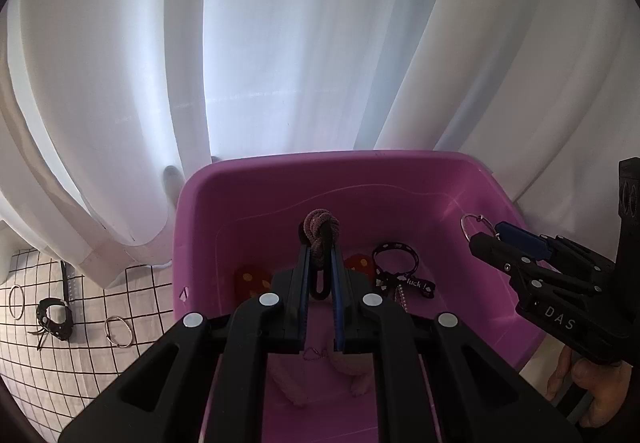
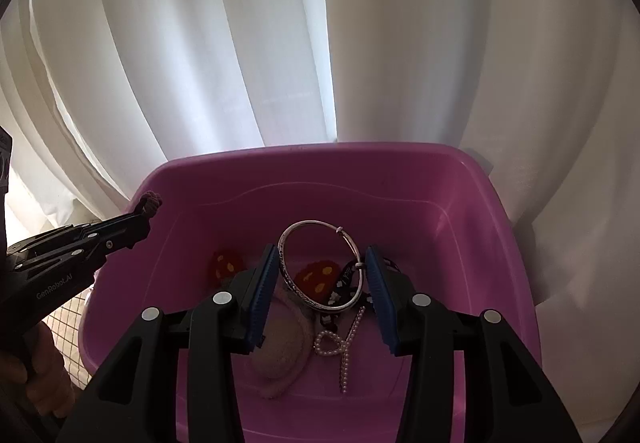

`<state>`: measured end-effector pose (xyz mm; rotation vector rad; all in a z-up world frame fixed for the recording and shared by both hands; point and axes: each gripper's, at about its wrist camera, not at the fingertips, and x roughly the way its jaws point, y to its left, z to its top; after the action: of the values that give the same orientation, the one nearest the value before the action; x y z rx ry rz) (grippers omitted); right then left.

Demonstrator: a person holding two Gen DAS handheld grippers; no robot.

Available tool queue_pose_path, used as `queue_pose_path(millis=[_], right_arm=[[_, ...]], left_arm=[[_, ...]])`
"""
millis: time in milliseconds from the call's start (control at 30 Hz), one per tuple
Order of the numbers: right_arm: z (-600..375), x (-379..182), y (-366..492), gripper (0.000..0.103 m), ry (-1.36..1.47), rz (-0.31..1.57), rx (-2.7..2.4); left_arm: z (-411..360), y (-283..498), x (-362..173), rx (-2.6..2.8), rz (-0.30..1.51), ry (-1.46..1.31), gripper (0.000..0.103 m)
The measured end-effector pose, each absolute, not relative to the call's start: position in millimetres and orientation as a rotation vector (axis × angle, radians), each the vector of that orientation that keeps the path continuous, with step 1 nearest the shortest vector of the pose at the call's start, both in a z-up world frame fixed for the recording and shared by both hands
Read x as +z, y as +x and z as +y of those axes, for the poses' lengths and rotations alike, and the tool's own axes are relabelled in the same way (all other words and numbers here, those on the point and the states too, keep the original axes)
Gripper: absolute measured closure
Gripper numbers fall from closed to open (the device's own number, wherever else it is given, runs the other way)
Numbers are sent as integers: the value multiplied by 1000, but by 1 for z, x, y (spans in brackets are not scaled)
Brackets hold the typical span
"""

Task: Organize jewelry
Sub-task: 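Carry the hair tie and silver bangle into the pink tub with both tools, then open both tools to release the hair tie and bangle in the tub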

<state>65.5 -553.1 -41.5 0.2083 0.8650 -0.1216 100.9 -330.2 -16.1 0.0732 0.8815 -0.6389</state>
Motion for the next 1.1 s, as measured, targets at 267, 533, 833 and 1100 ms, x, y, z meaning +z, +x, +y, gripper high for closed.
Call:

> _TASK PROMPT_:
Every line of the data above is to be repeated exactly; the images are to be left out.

> _ANSWER SPACE_:
`<state>`: measured end-effector pose (xyz mm; rotation vector rad; all in a z-up world frame fixed for the recording and shared by both hands; point and axes: each gripper's, at about its wrist camera, not at the fingertips, and x roughly the way its jaws point, y to its left, z to its top; after the action: of the values that give the same orientation, the one nearest the value before the action; x y z rx ry rz) (grippers omitted); right then left.

Demonstrator: a person holding two Gen DAS handheld grippers; no robot.

Available tool queue_pose_path, used as `queue_pose_path(millis=[_], right_arm=[[_, ...]], left_arm=[[_, ...]])`
"""
millis: time in milliseconds from the call's start (control at 30 Hz), one per tuple
Order of the numbers: right_arm: z (-600..375), x (-379..182), y (-366..492), gripper (0.000..0.103 m), ry (-1.36..1.47), rz (-0.31..1.57), rx (-2.7..2.4); left_arm: z (-411..360), y (-283..498), x (-362..173), rx (-2.6..2.8), rz (-0.30..1.51), ry (-1.46..1.31), gripper (0.000..0.103 m)
The measured end-effector pose, each absolute, not relative to the call's start: position in millimetres and orientation as a rotation vector (axis × angle, radians), each the vector of that orientation that keeps the path continuous, with step 1 nearest the shortest vector of the pose at the call's start, both in a z-up world frame fixed for the recording and shared by both hands
Read x as +z, y as +x and z as +y of those axes, for the poses' lengths and rotations alike, and the tool's own axes are relabelled in the same way (all other words and numbers here, those on the point and the states too, keep the original axes)
Gripper: absolute measured closure
Gripper numbers fall from closed to open (the device's own number, wherever else it is given, runs the other way)
Numbers are sent as integers: the value multiplied by 1000, but by 1 for z, x, y (spans in brackets are not scaled)
Brackets hold the typical span
"""

Task: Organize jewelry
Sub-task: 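Carry the hair tie and silver bangle into the pink tub with both tools, then open both tools to release the hair tie and bangle in the tub
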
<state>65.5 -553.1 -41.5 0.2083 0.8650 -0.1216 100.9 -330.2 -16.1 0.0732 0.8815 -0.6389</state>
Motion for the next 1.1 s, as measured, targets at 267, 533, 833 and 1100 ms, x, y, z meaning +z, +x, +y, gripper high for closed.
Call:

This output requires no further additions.